About this task: Pick the lines holding the string "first" out of the records and copy them.

# # #

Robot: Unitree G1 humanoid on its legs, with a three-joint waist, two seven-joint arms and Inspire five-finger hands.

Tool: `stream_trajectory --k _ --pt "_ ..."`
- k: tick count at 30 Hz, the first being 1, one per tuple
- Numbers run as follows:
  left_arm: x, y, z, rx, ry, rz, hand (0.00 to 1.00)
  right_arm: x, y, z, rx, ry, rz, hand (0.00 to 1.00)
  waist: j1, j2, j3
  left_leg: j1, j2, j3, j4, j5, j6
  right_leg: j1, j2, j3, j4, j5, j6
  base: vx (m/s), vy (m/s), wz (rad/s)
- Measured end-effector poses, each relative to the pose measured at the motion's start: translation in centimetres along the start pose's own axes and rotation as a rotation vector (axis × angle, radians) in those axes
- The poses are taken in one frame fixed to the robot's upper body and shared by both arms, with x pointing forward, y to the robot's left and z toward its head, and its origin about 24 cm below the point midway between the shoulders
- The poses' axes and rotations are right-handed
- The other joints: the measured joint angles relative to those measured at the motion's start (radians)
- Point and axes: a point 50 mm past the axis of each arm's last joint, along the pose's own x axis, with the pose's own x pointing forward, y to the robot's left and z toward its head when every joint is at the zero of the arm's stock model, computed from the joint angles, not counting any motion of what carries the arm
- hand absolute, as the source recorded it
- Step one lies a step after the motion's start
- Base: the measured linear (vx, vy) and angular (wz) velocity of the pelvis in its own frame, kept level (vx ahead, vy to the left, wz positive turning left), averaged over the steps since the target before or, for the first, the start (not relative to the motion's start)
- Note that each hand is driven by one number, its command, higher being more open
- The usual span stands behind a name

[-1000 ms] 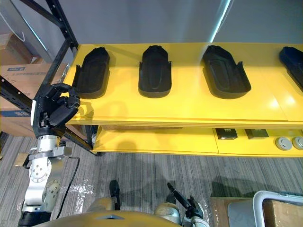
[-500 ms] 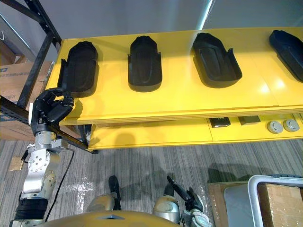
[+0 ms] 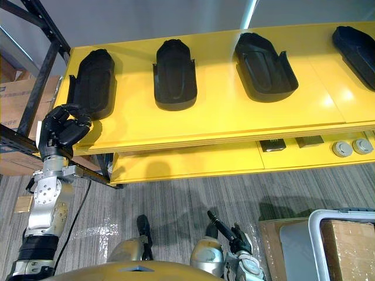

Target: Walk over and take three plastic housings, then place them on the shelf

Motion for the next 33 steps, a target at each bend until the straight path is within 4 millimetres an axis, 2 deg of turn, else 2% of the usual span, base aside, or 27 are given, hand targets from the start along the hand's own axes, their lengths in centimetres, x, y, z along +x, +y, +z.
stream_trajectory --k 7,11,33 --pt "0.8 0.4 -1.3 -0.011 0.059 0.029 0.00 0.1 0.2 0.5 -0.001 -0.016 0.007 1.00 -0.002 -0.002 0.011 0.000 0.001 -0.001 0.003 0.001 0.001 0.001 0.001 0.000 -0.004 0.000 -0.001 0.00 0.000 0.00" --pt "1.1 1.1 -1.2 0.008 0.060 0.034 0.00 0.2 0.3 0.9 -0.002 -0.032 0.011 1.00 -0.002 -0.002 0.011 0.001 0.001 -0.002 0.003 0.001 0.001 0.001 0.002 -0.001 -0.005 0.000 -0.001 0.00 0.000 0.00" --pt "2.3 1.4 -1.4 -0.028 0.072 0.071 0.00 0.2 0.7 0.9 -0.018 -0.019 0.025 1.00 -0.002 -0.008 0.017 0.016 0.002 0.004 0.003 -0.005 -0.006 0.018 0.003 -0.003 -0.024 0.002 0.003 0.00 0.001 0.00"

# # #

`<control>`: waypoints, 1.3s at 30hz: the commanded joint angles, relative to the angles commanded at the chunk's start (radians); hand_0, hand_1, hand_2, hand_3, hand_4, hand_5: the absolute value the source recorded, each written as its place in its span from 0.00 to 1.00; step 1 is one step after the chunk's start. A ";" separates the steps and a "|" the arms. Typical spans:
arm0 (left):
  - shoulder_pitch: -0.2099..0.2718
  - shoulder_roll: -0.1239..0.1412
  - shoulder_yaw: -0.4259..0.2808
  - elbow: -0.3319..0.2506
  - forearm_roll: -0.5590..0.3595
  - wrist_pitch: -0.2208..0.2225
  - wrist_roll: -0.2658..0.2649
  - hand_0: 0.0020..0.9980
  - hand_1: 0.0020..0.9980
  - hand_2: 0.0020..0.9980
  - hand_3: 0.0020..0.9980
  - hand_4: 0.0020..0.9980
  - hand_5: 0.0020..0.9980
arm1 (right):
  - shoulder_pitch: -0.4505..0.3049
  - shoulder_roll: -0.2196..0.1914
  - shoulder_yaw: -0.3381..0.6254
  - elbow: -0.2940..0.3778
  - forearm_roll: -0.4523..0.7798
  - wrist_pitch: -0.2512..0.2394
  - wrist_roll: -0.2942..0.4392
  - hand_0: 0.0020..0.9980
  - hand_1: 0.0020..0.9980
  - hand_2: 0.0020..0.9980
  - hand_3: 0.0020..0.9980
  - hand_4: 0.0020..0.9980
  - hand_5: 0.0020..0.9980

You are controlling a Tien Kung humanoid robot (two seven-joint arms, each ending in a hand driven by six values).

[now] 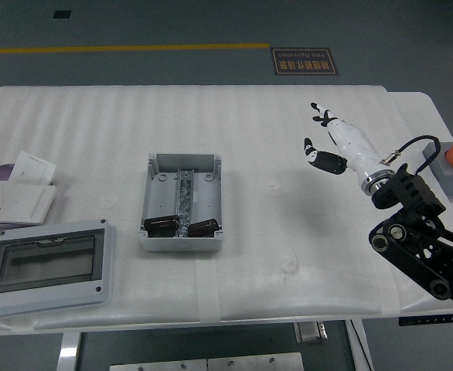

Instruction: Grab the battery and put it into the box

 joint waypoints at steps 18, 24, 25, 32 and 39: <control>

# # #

Solution to the problem:
- k: tick count at 30 Hz, the first being 1, one per tuple
- Base: the measured linear (vx, vy) and angular (wz) velocity of the pelvis in its own frame, kept level (vx ahead, vy to the left, wz positive turning left), averaged over the steps since the target before or, for the first, the start (not relative to the motion's start)

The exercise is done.